Il Consiglio di Stato, insomma, ha detto "no" a 8 milioni di euro di risparmi. Perché? La domanca è più che lecita: "La trasmissione informatica - spiega il Consiglio di Stato - può diventare troppo onerosa e richiedere tempi di confezionamento più lunghi". Leggi: con i documenti cartacei (scrivi, stampa, imbusta, affranca il francobollo, spedisci e via dicendo) si farebbe prima. Per quanto stupita dalla decisione, la Gelmini ha portato avanti la propria battaglia scrivendo direttamente al Consiglio di Stato per far presente che, secondo a uno studio del ministero, fotocopie, carta, raccomandate e corriere costerebbero alle casse dello Stato circa 8 milioni di euro. La risposta? "I risparmi - è stata la risposta del Consiglio di Stato - non sembrano così rilevanti a fronte della complicazione che si introduce, pretendendo l’invio delle pubblicazioni esclusivamente in forma telematica".

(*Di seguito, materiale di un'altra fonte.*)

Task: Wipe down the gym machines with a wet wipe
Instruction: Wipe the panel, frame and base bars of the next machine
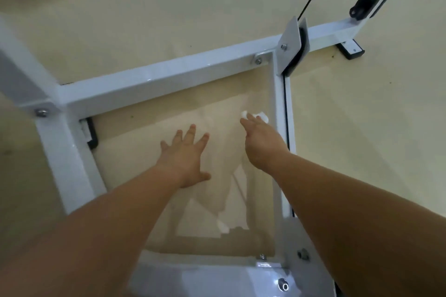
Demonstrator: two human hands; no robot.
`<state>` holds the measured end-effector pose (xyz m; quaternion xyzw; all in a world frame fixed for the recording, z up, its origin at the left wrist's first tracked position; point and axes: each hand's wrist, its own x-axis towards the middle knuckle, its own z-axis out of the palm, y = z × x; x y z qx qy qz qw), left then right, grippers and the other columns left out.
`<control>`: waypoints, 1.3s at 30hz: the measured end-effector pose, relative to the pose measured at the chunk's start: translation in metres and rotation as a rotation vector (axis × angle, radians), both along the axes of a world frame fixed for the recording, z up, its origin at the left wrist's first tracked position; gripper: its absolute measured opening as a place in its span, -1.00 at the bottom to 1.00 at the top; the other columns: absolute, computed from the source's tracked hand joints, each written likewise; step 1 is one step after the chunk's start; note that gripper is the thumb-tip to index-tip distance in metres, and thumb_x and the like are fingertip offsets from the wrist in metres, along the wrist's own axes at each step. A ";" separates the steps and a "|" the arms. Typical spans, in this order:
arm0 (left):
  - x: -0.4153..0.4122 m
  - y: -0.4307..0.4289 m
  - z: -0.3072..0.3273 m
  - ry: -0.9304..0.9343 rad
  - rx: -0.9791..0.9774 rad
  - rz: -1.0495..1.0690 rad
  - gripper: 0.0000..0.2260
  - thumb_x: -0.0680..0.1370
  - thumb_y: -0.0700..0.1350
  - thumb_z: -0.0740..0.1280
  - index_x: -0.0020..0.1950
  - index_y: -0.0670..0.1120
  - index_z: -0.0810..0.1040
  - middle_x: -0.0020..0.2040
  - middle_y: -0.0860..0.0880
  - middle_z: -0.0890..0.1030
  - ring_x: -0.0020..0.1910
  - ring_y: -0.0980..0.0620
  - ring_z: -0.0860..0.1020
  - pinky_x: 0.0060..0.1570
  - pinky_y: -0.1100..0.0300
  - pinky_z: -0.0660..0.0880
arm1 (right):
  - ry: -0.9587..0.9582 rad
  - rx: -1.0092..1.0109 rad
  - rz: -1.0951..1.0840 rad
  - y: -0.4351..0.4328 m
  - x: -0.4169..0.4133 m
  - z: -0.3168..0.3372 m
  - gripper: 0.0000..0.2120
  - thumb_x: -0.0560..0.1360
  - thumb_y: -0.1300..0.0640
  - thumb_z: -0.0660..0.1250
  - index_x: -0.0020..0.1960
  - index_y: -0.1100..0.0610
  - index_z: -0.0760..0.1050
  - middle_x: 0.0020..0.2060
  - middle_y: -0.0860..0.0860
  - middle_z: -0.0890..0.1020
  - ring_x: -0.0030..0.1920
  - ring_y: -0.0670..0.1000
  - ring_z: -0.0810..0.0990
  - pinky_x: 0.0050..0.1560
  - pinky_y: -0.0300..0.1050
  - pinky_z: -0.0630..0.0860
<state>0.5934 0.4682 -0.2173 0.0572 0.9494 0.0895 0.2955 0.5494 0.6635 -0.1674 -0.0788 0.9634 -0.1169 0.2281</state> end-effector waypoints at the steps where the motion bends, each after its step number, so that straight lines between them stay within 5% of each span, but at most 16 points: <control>1: 0.006 -0.018 0.006 0.050 -0.040 0.001 -0.09 0.49 0.36 0.33 0.64 0.14 -0.15 0.65 -0.05 -0.23 0.62 -0.20 -0.09 0.51 -0.32 0.04 | -0.011 -0.032 0.012 -0.015 0.003 -0.001 -0.41 0.64 0.35 -0.01 0.64 0.08 0.12 0.65 -0.01 0.10 0.64 0.06 -0.03 0.56 -0.02 0.09; 4: 0.029 -0.071 0.023 0.167 -0.167 0.022 -0.31 0.56 0.31 0.23 0.60 0.06 0.14 0.62 -0.12 0.10 0.53 -0.20 0.17 0.48 -0.18 0.19 | -0.031 -0.171 -0.001 -0.062 0.018 -0.004 -0.45 0.67 0.32 0.00 0.64 0.06 0.17 0.63 0.00 0.18 0.64 0.10 0.05 0.56 -0.09 0.05; 9: 0.070 -0.143 0.026 0.520 -0.170 0.190 -0.63 0.48 0.07 0.44 0.16 -0.15 0.60 0.15 -0.18 0.56 0.06 -0.24 0.49 0.02 -0.11 0.51 | -0.118 -0.448 -0.061 -0.139 0.059 -0.006 -0.48 0.71 0.17 0.04 0.65 0.01 0.07 0.54 0.06 0.37 0.54 0.12 0.32 0.48 -0.07 0.25; 12: 0.078 -0.162 0.012 0.634 -0.097 0.270 -0.76 0.49 -0.08 0.40 0.07 -0.19 0.63 0.05 -0.18 0.59 -0.02 -0.23 0.51 -0.07 -0.07 0.53 | -0.195 -0.615 -0.310 -0.175 0.070 -0.007 -0.53 0.71 0.11 0.10 0.61 0.07 0.20 0.48 0.05 0.43 0.42 0.08 0.43 0.35 -0.14 0.33; 16: 0.067 -0.170 -0.007 0.794 0.056 0.397 -0.83 0.48 -0.24 0.33 0.03 -0.21 0.64 0.05 -0.19 0.58 0.01 -0.24 0.50 -0.01 -0.09 0.53 | -0.369 -0.865 -0.659 -0.210 0.065 -0.013 -0.72 0.68 0.03 0.17 0.33 0.10 0.48 0.04 -0.04 0.57 0.02 0.01 0.55 -0.12 -0.20 0.43; 18: 0.056 -0.174 -0.009 0.845 0.046 0.491 -0.85 0.47 -0.27 0.38 0.02 -0.19 0.63 0.06 -0.20 0.55 0.02 -0.25 0.46 0.00 -0.08 0.48 | -0.432 -0.976 -0.781 -0.218 0.053 -0.016 -0.74 0.66 0.07 0.16 0.07 0.19 0.56 -0.13 0.04 0.59 -0.06 0.09 0.57 -0.12 -0.10 0.44; 20: 0.049 -0.177 -0.010 0.841 0.008 0.539 -0.87 0.48 -0.24 0.38 0.01 -0.17 0.63 0.06 -0.18 0.55 0.03 -0.23 0.45 0.03 -0.07 0.43 | -0.467 -1.023 -0.834 -0.221 0.040 -0.019 -0.76 0.64 0.13 0.16 -0.08 0.08 0.58 -0.10 0.14 0.62 -0.01 0.16 0.62 0.08 0.02 0.54; 22: 0.047 -0.178 -0.014 0.835 -0.004 0.550 -0.88 0.48 -0.22 0.35 -0.01 -0.15 0.63 0.04 -0.16 0.55 0.02 -0.20 0.44 0.04 -0.06 0.40 | -0.515 -0.987 -0.820 -0.223 0.029 -0.025 -0.79 0.64 0.18 0.18 0.08 0.06 0.59 0.08 0.19 0.60 0.15 0.19 0.59 0.34 0.16 0.50; 24: 0.047 -0.179 -0.017 0.837 -0.011 0.555 -0.85 0.46 -0.18 0.30 -0.04 -0.14 0.62 0.02 -0.13 0.55 0.02 -0.17 0.42 0.03 -0.03 0.37 | -0.545 -0.950 -0.836 -0.225 0.021 -0.034 -0.77 0.63 0.20 0.16 0.13 0.08 0.58 0.09 0.10 0.57 0.12 0.14 0.57 0.36 0.18 0.50; 26: 0.047 -0.179 -0.017 0.829 -0.022 0.562 -0.84 0.44 -0.14 0.27 -0.07 -0.13 0.61 0.01 -0.11 0.54 0.02 -0.15 0.42 0.02 -0.02 0.36 | -0.527 -0.946 -0.897 -0.227 0.012 -0.042 -0.72 0.63 0.16 0.11 0.00 0.08 0.61 0.05 0.13 0.64 0.02 0.14 0.62 0.17 0.08 0.59; 29: 0.046 -0.177 -0.014 0.799 -0.028 0.566 -0.82 0.44 -0.11 0.23 -0.09 -0.11 0.60 0.03 -0.09 0.54 0.05 -0.15 0.42 0.05 -0.02 0.36 | -0.505 -1.001 -0.951 -0.232 -0.003 -0.051 -0.65 0.64 0.14 0.07 0.13 0.22 0.61 -0.09 0.07 0.66 -0.16 0.05 0.58 -0.21 -0.15 0.47; 31: 0.045 -0.176 -0.013 0.783 -0.034 0.569 -0.82 0.45 -0.11 0.24 -0.10 -0.11 0.61 0.03 -0.08 0.54 0.07 -0.14 0.40 0.06 -0.03 0.35 | -0.399 -0.959 -0.731 -0.235 -0.011 -0.056 -0.65 0.64 0.14 0.10 0.23 0.22 0.59 0.01 0.07 0.66 -0.10 0.00 0.57 -0.15 -0.16 0.49; 34: 0.045 -0.176 -0.012 0.760 -0.044 0.571 -0.82 0.45 -0.10 0.25 -0.09 -0.11 0.62 0.05 -0.08 0.55 0.08 -0.14 0.41 0.08 -0.04 0.35 | -0.109 -0.534 0.010 -0.230 -0.015 -0.078 -0.56 0.61 0.18 0.16 0.46 0.20 0.46 0.43 0.16 0.46 0.41 0.13 0.41 0.44 -0.05 0.32; 36: 0.045 -0.177 -0.011 0.739 -0.046 0.570 -0.81 0.45 -0.10 0.25 -0.09 -0.11 0.63 0.06 -0.08 0.56 0.10 -0.15 0.43 0.10 -0.06 0.37 | -0.090 -0.338 0.308 -0.220 -0.011 -0.096 -0.54 0.61 0.23 0.20 0.51 0.14 0.42 0.51 0.13 0.37 0.51 0.17 0.25 0.51 -0.05 0.19; 39: 0.045 -0.178 -0.011 0.726 -0.052 0.559 -0.84 0.44 -0.10 0.28 -0.09 -0.12 0.63 0.08 -0.09 0.56 0.11 -0.14 0.42 0.11 -0.06 0.37 | -0.001 -0.243 0.457 -0.201 -0.002 -0.110 -0.51 0.51 0.22 0.36 0.43 0.07 0.50 0.47 0.13 0.42 0.45 0.21 0.30 0.49 0.06 0.28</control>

Oltre al fatto che suona assurdo - nell'anno del Signore 2011 - ritenere più veloce una lettera rispetto a una mail, verrebbe da chiedere se per il Consiglio di Stato i soldi crescono sotto gli alberi: in un momento in cui a tutti sono chiesti i sacrifici e l'Unione europea chiede, con sempre più insistenza, il pareggio del bilancio, 8 milioni di euro potrebbero essere accantonati per far fronte ad altre spese oppure reinvestiti nello stesso settore dell'istruzione che, come tutti sanno, ha sempre più bisogno di fondi e risorse.